L’IA n’existe pas

J’avais écrit l’année dernière un article, qui s’appelait « Machine vs Human : Artificielle oui, Intelligence non ». https://www.workit-software.com/fr/2018/06/01/machine-vs-human-artificielle-oui-intelligence-non/.

Aujourd’hui, je viens de finir le dernier livre de Luc Julia qui s’intitule, L’intelligence Artificielle n’existe pas. Tout un programme pour ce chercheur français qui a travaillé chez Apple à la création de SIRI, qui a développé le cloud pour l’IoT chez SAMSUNG, et qui est en train de monter un centre de recherche en IA en France toujours pour SAMSUNG. Bref, une pointure mondiale de l’intelligence artificielle, enfin de l’intelligence « augmentée » car vous avez compris l’intelligence artificielle n’existe pas. La machine a accès à une masse de données gigantesque et a une capacité de calcul phénoménale, mais elle ne réfléchit pas, ne peut pas sortir de son contexte, n’a pas conscience de ce qu’elle fait, n’innove pas. Et il pense comme Yann Lecun (le patron du Facebook Lab, encore un français d’ailleurs) et d’autres scientifiques, que l’intelligence artificielle à l’image humaine ne va pas exister dans un futur proche, voire moins proche. Tant pis pour les trans-humanistes et autres californiens exaltés.

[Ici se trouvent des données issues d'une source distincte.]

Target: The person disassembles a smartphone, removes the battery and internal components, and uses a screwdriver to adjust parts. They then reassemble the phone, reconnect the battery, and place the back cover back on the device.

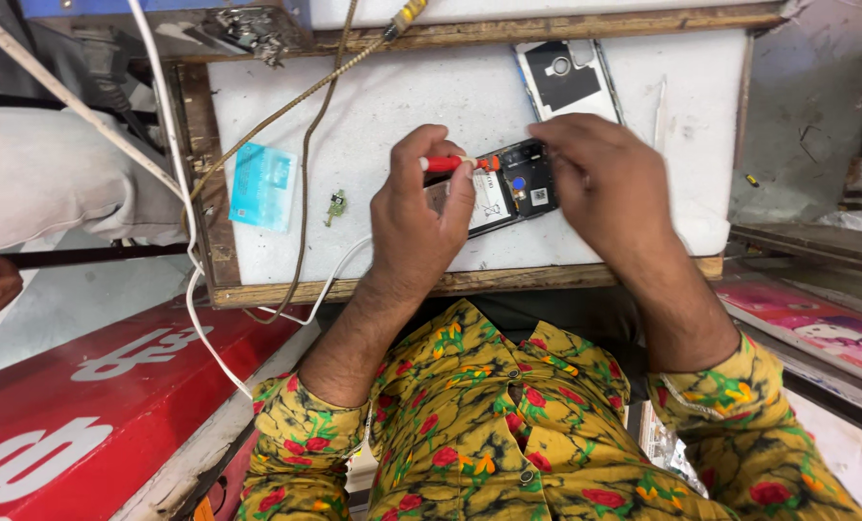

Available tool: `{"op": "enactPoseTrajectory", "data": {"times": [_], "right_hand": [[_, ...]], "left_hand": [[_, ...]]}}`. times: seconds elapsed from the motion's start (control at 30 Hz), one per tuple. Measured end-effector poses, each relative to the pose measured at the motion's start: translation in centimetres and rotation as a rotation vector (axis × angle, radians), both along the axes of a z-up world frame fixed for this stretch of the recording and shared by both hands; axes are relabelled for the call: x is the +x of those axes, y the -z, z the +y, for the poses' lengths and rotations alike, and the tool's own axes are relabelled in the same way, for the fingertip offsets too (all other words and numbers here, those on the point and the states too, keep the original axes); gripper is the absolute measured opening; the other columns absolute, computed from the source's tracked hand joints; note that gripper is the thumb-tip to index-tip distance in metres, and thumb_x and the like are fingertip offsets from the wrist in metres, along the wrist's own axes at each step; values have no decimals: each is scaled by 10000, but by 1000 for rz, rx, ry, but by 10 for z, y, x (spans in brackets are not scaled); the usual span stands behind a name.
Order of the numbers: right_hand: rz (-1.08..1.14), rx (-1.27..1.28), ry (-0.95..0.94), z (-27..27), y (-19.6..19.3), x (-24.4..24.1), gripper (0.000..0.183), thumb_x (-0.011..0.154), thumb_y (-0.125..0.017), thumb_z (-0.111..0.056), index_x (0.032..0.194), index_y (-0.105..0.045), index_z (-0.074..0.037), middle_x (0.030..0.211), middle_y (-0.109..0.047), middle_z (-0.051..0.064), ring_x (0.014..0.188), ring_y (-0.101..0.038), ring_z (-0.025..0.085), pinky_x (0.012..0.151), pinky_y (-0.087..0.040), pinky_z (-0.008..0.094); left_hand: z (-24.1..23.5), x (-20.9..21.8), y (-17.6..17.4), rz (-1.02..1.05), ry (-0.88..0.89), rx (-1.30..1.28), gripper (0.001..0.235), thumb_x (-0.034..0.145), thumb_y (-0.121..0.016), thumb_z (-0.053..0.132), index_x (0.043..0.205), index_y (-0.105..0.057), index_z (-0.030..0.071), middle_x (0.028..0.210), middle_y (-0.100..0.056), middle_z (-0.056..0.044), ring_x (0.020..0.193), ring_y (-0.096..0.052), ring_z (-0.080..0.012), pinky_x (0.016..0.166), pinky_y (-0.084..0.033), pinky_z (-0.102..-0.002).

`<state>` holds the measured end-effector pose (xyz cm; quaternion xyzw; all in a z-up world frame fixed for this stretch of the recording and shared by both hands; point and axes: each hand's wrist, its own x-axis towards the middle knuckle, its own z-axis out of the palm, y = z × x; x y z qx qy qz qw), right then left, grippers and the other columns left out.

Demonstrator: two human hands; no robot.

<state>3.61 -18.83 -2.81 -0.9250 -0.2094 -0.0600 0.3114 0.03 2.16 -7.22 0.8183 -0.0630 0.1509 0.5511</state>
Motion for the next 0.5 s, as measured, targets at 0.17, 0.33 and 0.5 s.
{"op": "enactPoseTrajectory", "data": {"times": [0.17, 0.33, 0.5], "right_hand": [[60, 128, 216, -19, 6, -14, 251, 1025, -689, 37, 1232, -751, -91, 1143, -751, 91, 859, -706, 209, 701, -536, 317], [-128, -16, 226, -27, 20, -28, 190, 985, -800, -13, 1142, -777, -117, 1210, -751, 35, 1115, -626, 248, 948, -501, 363], [-172, -79, 190, -31, 29, -29, 221, 951, -837, -52, 1149, -813, -149, 1298, -712, -2, 1388, -472, 314, 1163, -396, 427]], "left_hand": [[-5, 1, -6, -11, 8, -21, 471, 1028, -687, -2, 1394, -399, 66, 1106, -706, -133, 1026, -768, -228, 904, -646, -332], [-20, 16, -8, -113, 74, 95, 540, 1025, -753, 26, 1436, -405, 72, 1089, -708, -103, 983, -757, -212, 832, -628, -309], [-30, 31, -8, -152, 114, 239, 582, 1023, -773, 51, 1465, -394, 66, 1051, -704, -70, 935, -751, -192, 813, -623, -310]]}}
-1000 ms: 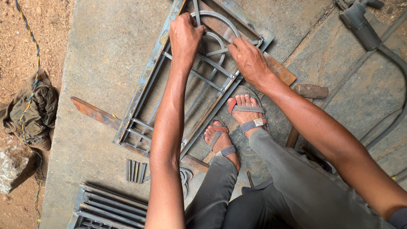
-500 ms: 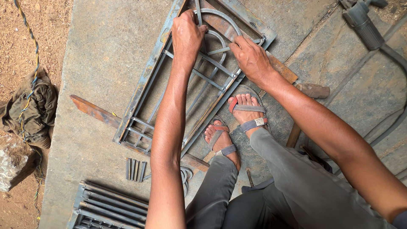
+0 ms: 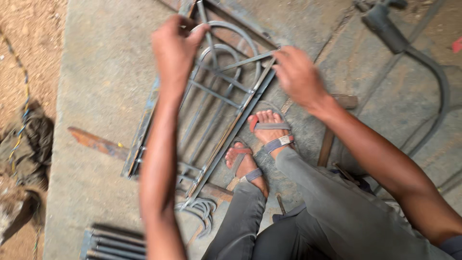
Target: The person assembles and welds a decorative metal frame, positioning small curved pieces within the rectangular structure, securing them with a welding tool, and using a hammer to adjust the fit.
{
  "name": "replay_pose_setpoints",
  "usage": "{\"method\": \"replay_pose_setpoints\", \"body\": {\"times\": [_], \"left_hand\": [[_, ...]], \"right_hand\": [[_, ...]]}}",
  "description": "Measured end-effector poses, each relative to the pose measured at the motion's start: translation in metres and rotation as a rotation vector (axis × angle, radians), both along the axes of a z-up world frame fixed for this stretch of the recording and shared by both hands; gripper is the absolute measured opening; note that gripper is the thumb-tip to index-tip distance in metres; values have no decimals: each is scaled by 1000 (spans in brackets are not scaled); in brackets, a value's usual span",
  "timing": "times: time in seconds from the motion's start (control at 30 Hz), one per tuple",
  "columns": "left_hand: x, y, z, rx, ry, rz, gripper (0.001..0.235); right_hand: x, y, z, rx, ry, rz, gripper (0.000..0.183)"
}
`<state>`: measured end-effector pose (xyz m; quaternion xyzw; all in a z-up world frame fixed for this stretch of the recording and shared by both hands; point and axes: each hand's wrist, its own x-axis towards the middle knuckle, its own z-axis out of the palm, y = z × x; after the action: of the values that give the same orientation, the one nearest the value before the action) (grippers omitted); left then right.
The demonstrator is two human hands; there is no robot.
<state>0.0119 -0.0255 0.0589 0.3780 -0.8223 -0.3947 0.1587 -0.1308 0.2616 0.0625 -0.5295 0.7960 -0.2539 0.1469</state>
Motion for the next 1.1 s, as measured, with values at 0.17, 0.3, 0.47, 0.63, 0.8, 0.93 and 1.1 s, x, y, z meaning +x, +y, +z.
{"method": "replay_pose_setpoints", "body": {"times": [0.17,0.3,0.47,0.63,0.8,0.93,1.1], "left_hand": [[63,3,148,175,139,-233,14],[99,42,223,406,143,-475,13],[115,95,221,600,50,-608,13],[125,121,216,625,24,-550,13],[111,117,235,621,55,-443,13],[96,104,250,594,234,-247,14],[65,116,144,353,106,65,16]], "right_hand": [[-83,135,-19,248,173,-541,25],[-135,224,-45,359,341,-531,59],[-158,224,-65,431,146,-464,67],[-177,208,-70,475,113,-428,47],[-187,210,-78,530,105,-433,45],[-184,226,-80,361,340,-277,42],[-134,220,-17,435,268,-379,52]]}}
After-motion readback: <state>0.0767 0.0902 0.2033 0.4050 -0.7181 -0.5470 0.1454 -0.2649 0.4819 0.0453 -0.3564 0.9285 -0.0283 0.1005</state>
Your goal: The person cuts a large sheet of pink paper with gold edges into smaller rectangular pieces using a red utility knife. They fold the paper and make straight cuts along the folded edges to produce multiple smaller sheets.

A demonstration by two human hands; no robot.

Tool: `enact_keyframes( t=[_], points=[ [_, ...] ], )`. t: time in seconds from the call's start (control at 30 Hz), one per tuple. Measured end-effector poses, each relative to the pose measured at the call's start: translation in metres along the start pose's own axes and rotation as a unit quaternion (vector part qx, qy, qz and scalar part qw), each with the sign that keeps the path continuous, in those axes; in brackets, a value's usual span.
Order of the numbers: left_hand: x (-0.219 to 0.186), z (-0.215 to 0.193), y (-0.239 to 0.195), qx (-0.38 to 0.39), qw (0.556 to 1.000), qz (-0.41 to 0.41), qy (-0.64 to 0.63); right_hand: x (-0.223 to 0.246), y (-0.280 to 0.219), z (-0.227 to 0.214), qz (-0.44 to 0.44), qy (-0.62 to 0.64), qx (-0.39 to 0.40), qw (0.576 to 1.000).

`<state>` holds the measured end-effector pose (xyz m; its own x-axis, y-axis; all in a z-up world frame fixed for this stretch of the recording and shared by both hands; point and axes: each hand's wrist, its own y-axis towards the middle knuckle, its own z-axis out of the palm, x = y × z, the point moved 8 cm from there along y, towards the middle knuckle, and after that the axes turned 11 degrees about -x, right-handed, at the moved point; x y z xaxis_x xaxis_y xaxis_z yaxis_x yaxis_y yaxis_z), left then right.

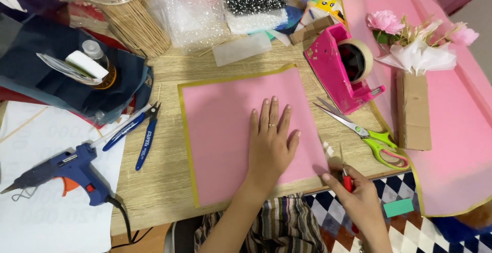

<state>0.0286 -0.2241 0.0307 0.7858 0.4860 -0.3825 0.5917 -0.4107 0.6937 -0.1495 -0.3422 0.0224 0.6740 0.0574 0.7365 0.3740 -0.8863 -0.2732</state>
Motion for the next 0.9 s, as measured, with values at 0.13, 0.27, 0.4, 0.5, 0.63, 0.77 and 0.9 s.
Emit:
enact_keyframes(
  t=[0.13,0.27,0.4,0.5,0.63,0.77,0.9],
  points=[
    [0.000,-0.002,0.001,-0.009,1.000,0.000,-0.014,-0.014,0.009,0.013,-0.040,-0.019,-0.028,0.999],
    [0.001,-0.004,0.002,-0.013,1.000,0.004,0.005,-0.019,-0.001,0.028,-0.079,0.013,-0.053,0.995],
    [0.003,-0.012,0.008,-0.024,0.999,-0.018,-0.042,-0.003,-0.022,0.032,-0.285,-0.021,-0.163,0.944],
    [0.006,-0.016,0.011,-0.008,0.996,-0.044,-0.082,0.009,-0.041,0.039,-0.385,0.000,-0.171,0.907],
    [0.013,-0.014,0.012,0.030,0.984,-0.105,-0.143,0.035,-0.063,0.044,-0.435,0.072,-0.144,0.886],
    [0.023,-0.009,0.010,0.072,0.956,-0.174,-0.224,0.031,-0.062,0.052,-0.442,0.058,-0.135,0.885],
    [0.035,-0.002,0.005,0.003,0.954,-0.157,-0.254,0.038,-0.070,0.061,-0.491,0.054,-0.098,0.864]
  ],
)
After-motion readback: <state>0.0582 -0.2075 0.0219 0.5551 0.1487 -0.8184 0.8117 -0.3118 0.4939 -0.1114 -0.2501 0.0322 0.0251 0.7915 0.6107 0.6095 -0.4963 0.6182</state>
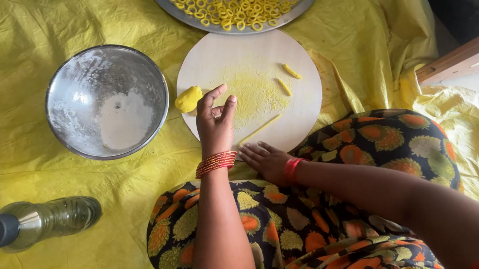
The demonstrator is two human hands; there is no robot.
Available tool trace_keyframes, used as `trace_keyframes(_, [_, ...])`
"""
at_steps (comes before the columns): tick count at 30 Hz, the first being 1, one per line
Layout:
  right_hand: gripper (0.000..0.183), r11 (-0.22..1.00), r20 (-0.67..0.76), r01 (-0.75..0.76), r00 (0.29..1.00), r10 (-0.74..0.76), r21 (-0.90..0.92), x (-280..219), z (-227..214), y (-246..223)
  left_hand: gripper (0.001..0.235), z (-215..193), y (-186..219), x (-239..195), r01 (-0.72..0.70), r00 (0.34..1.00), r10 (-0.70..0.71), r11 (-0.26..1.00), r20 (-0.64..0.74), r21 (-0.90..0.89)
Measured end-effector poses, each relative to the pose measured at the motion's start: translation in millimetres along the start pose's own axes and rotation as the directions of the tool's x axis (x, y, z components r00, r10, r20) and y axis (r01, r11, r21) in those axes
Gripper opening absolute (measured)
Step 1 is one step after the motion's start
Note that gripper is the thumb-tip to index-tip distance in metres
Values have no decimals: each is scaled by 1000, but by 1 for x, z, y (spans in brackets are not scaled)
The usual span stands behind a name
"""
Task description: The person rolls small pieces of yellow dough into thin strips on a floured board, then joins the ends to form rings and places them on a tray. The person repeats this process continuously.
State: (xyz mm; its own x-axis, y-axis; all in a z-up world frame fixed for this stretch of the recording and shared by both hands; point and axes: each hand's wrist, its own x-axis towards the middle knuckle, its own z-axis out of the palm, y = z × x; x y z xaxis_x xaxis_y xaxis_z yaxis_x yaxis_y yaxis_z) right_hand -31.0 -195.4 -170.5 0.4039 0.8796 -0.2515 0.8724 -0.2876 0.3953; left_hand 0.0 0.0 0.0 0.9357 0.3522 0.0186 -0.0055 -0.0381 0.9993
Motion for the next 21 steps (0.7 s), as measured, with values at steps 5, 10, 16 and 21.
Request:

Je ne vais vous résumer le livre ici mais je vous encourage à le lire car il est très facile d’accès, et remet les pendules à l’heure. Mais je vais vous citer 2 exemples tirés de ce livre, qui remettent les choses en perspective. En premier, dans le cadre de la reconnaissance d’image, il faut donner environ 100000 images de chat à une machine pour qu’elle reconnaisse par la suite un chat dans 95% des cas. Pour un enfant, vous lui donnez 2 images de chat, et il sera capable de reconnaître un chat dans quasiment 100% des cas pour le restant de sa vie. L’autre exemple est encore plus intéressant : Luc Julia prend l’angle de la performance énergétique des machines par rapport aux hommes. Quand Alpha GO, la machine de Google à base de deep learning, a certes battu pour la première fois un humain au jeu de GO, elle a consommé 440000 Watts/heure quand le cerveau humain n’a consommé que 20W/h. Alors c’est qui le plus intelligent ?

Luc Julia termine donc son livre en nous expliquant que le développement de l’Intelligence Artificielle avec le big data, du Machine learning, du deep learning, va nous conduire à une surconsommation d’énergie et à un véritable problème écologique. Il en conclut qu’il faudra donc se tourner vers le « small data » plutôt que le big data. Un peu comme les humains quoi.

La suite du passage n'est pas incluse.